Now let’s make a list of all dependencies.

> sheet[1][1]._subscriptions.change
< (4) [ko.subscription, ko.subscription, ko.subscription, ko.subscription]

this shows that my intuition is wrong. Each cell appears to have only 4 dependencies. And I can’t really tell to what. At least it is not true what I suspected that the transitive closure of the dependencies is reified in these subscriptions.
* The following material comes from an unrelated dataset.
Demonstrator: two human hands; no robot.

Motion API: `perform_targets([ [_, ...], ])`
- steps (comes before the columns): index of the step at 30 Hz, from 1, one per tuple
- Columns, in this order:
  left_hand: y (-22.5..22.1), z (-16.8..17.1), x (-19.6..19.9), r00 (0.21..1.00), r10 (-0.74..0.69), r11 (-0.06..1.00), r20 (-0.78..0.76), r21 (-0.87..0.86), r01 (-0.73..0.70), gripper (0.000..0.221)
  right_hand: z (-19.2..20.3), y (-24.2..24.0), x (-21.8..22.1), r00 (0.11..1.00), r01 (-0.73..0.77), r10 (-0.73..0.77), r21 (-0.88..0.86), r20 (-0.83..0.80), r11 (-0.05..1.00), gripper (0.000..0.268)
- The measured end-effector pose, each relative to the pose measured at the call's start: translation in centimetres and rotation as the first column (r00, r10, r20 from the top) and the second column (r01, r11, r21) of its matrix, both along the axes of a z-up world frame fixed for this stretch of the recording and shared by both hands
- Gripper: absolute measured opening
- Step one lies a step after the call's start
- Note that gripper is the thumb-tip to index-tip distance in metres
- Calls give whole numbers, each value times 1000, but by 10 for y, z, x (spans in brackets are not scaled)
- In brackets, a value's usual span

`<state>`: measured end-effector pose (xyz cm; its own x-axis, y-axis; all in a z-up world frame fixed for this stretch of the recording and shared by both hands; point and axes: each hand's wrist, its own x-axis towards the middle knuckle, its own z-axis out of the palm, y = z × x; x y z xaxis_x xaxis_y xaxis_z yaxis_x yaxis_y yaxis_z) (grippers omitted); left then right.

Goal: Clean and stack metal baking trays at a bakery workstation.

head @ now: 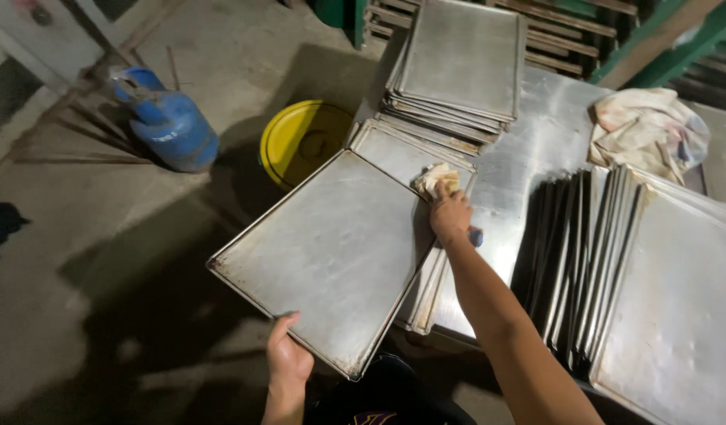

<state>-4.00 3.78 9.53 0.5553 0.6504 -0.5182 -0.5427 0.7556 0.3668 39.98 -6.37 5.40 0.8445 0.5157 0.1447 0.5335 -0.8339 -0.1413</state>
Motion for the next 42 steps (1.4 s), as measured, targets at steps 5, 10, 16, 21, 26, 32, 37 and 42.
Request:
perform_targets([
  [5,6,-33,-4,994,20,997,-110,78,-12,50,9,31,-83,982,-179,178,2,68,984,50],
  [10,16,-15,-10,996,55,982,-69,183,-42,48,125,52,-257,756,-486,617,445,-216,752,48],
  [16,9,71,-50,995,78,924,-70,380,-46,50,130,43,-280,448,168,589,711,-672,683,57],
  [21,-12,135,-53,979,-21,334,-202,922,197,49,143,-42,-271,471,520,501,687,-727,508,66],
  [26,-41,172,-32,934,-85,-208,-346,923,323,80,170,-100,-332,356,859,510,490,-783,152,73],
  [32,-76,138,-22,804,-131,-495,-580,741,453,98,119,-194,-351,569,701,187,591,-801,399,56],
  [37,-61,136,-40,733,-539,-243,-414,910,335,74,147,-218,-352,711,703,55,711,-701,-25,33],
  [42,0,87,-102,930,-282,482,-235,804,349,53,235,-279,-334,683,689,-176,705,-709,-166,50],
])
But profiling I determined that the most time is spent here:

evaluateImmediate_CallReadWithDependencyDetection: function (notifyChange) {
    window.cccnt = (window.cccnt||0)+1;

so I added this counter cccnt, and I could in a 20 x 20 table after filling it with the formula, go to J10 and add “+1” to the formula there, something that changes the result value ( “*1” does not ).

Now here is the counts.

  1. on first initialization: 5,453
  2. after filling with the formulas: 10,387 – 5,453 = 4,934 difference
  3. when updating the formula in J10: 1,422,465 – 10,387 = 1,412,078

That’s 1.4 million times evaluating for just 400 formulas. This is definitely not right. When I put similar counters into my write and read functions, I get 420 writes after the whole test, which is good, but before the formula update in J10 I have read run 837 and after the update I have 706,268.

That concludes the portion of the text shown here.